Reeves tanteaba el terreno. Sabía que su actitud era incorrecta, por no llamarla algo peor, pero su ágil inteligencia luchaba con el problema, encarándolo en una forma que Macdonald comprendería muy bien. Reeves procuraba encontrar el talón de Aquiles (aunque él ni hubiera empleado tal metáfora). A su modo, reflexionaba: «Este sujeto, conocido en los alrededores, que goza de buena reputación en su negocio, está sudando tinta por culpa de un chantajista. ¿Cuál es su punto débil? Se pone “bobo” cuando se trata de su mujer. Probemos entonces por ese lado».

—Deje a mi señora fuera de la cuestión.

Granby dio otro paso hacia delante y Reeves se deslizó algo más lejos, bordeando la pared.

—No deseo molestar a su señora —declaró—, pero ¿qué pasará con el otro tipo? ¿Cree que se callará la boca?

En la experiencia de Reeves siempre había «otro tipo». Era una carta segura.

—¡Ah! Entonces es eso —exclamó Granby—. Usted es el chófer de ese hombre. Descubrió una o dos cosas. Bueno; será mejor para todos que lo mande donde debe estar. No es bueno que sepa demasiado.

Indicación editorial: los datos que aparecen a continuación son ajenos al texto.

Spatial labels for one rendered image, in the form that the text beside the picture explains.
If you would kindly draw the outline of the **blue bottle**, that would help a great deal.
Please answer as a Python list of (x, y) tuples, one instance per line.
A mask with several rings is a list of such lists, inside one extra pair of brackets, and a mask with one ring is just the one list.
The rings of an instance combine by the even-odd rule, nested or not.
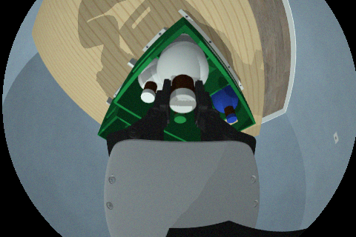
[(225, 114), (228, 123), (234, 123), (237, 120), (235, 109), (239, 98), (231, 85), (224, 87), (211, 96), (214, 107)]

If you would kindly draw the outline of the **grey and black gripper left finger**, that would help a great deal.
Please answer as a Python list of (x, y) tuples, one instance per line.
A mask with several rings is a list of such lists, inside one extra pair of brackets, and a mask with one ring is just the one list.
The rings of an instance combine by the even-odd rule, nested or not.
[(164, 79), (162, 90), (156, 92), (154, 106), (148, 109), (146, 116), (133, 123), (128, 129), (108, 134), (106, 140), (109, 157), (113, 146), (119, 141), (127, 139), (164, 141), (164, 128), (170, 124), (170, 97), (171, 80)]

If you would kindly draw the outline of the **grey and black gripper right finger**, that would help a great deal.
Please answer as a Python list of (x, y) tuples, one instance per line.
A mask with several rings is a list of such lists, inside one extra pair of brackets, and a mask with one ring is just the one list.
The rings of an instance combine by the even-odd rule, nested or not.
[(202, 80), (195, 81), (194, 89), (197, 102), (194, 108), (194, 123), (201, 129), (200, 141), (241, 141), (248, 144), (255, 153), (255, 137), (238, 132), (220, 118), (219, 111), (212, 107), (209, 92), (205, 92)]

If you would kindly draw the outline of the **green plastic bottle crate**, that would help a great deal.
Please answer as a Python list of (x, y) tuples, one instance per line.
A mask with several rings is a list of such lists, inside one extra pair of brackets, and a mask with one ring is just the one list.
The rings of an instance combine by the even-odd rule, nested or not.
[[(127, 79), (124, 81), (119, 92), (114, 99), (114, 104), (118, 105), (122, 109), (128, 111), (137, 118), (146, 116), (147, 110), (154, 106), (154, 101), (151, 103), (145, 103), (141, 99), (143, 89), (138, 82), (138, 75), (155, 59), (159, 59), (161, 52), (178, 36), (182, 33), (188, 34), (203, 50), (205, 57), (207, 58), (209, 65), (209, 74), (206, 83), (203, 85), (205, 92), (209, 92), (211, 95), (215, 94), (224, 87), (231, 85), (234, 92), (237, 94), (239, 101), (236, 109), (234, 110), (237, 115), (238, 122), (232, 124), (237, 131), (242, 131), (254, 124), (256, 124), (254, 117), (249, 110), (247, 101), (245, 100), (239, 85), (233, 79), (234, 77), (230, 71), (225, 67), (221, 58), (214, 52), (210, 44), (202, 38), (202, 35), (193, 28), (191, 23), (182, 17), (168, 30), (166, 30), (162, 36), (160, 36), (149, 48), (146, 50), (133, 69), (128, 74)], [(204, 39), (204, 40), (203, 40)], [(217, 57), (217, 56), (219, 57)], [(147, 57), (147, 58), (146, 58)], [(221, 65), (222, 63), (222, 65)], [(130, 78), (129, 78), (130, 77)], [(232, 78), (233, 77), (233, 78)], [(236, 85), (236, 86), (235, 86)], [(238, 86), (237, 86), (238, 85)], [(129, 87), (130, 86), (130, 87)], [(239, 88), (239, 89), (238, 89)], [(240, 93), (241, 92), (241, 93)], [(241, 95), (242, 94), (242, 95)], [(121, 97), (121, 98), (120, 98)], [(164, 132), (178, 138), (182, 141), (200, 141), (200, 128), (194, 123), (194, 110), (186, 113), (186, 122), (176, 123), (174, 121), (174, 111), (171, 109), (170, 124), (164, 128)], [(250, 117), (249, 117), (250, 116)]]
[[(113, 98), (114, 100), (115, 98)], [(108, 134), (122, 129), (128, 129), (134, 122), (140, 120), (131, 113), (123, 110), (121, 107), (111, 102), (108, 111), (105, 114), (98, 136), (107, 139)], [(104, 132), (103, 132), (104, 131)], [(164, 141), (182, 141), (164, 132)]]

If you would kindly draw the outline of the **white bottle with grey band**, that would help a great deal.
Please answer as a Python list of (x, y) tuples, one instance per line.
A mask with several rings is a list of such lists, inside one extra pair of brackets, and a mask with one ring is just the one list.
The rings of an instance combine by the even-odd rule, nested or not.
[(183, 33), (161, 52), (156, 74), (162, 86), (164, 79), (171, 80), (171, 109), (188, 113), (197, 105), (195, 81), (202, 80), (203, 85), (206, 83), (209, 66), (201, 47)]

Por el tono de la voz del otro, Reeves supo que había llegado el momento culminante de la tarde. A Granby se le había subido la sangre a la cabeza. El expúgil no tenía facilidad de palabra y estaba furioso. Se abalanzó con la fuerza de un toro en trance de embestir, y Reeves calculó al segundo el momento psicológico de saltar a un lado. El puño de Granby dio en la pared en el lugar donde hubiera debido estar la cabeza de Reeves, y en ese preciso instante el contrincante más pequeño puso en práctica uno de los golpes clásicos del «jiu-jitsu». La ciencia que descubrió la forma de utilizar en contra de ella el peso y la fuerza de un hombre actuó sobre la corpulencia de Granby con la inexorable ley de la palanca. Reeves le forzó el brazo hacia atrás, la espalda crujió, el tabernero rugió de dolor, resbaló en el empedrado y se desplomó como Sansón.

Reeves vio la luz que surgía de la puerta trasera y oyó el aullido lanzado por la monumental Mrs. Granby, mientras él recobraba el equilibrio. Era inútil quedarse allí. Había conseguido todos los datos que podía obtener esa noche. Ágil como una liebre, escapó corriendo a campo traviesa.

A unos doscientos metros del «Cerdo Moteado» y mientras seguía corriendo velozmente, Reeves chocó con un agente de policía que salió de una calle lateral. El encontronazo fue violentísimo, y Revees rió con risa entrecortada mientras daba sus señas al colega desconocido.

—Estoy cumpliendo una misión especial —explicó—. Pensé que era el momento de salir corriendo, y así lo hice con la mayor rapidez posible. Acérquese un momento a la puerta trasera del «Cerdo Moteado» y vea cómo andan las cosas por allá. Creo que han tenido algún lío con un ladrón de autos. Pregúnteles. Ese Granby anda un poco excitado, me parece.

—¿Granby? Generalmente está bien; es una buena persona —replicó el agente de servicio. Y Reeves volvió a reír.

—Usted lo ha dicho. Está bien. Alguien acaba de dejarle sin sentido. Cayó como herido por un rayo.

—Le aseguro que si usted dejó sin sentido a Granby, está perdiendo el tiempo. Debería dedicarse al «ring».

—Como todos los viejos púgiles, se ha ablandado. Demasiado gordo; no usa bien los pies, ni, por otra parte, la cabeza. Tengo que presentar mi informe. Será mejor que no me detenga. Averigüe si el hombre desea formular alguna denuncia.

Cuando estuvo instalado en un autobús 74, Reeves volvió a reír. «Pobre tipo, se dijo para sus adentros, ya van dos veces últimamente que cae al suelo. Una por culpa del jefe y otra por culpa mía. Seguramente ha de estar dolorido».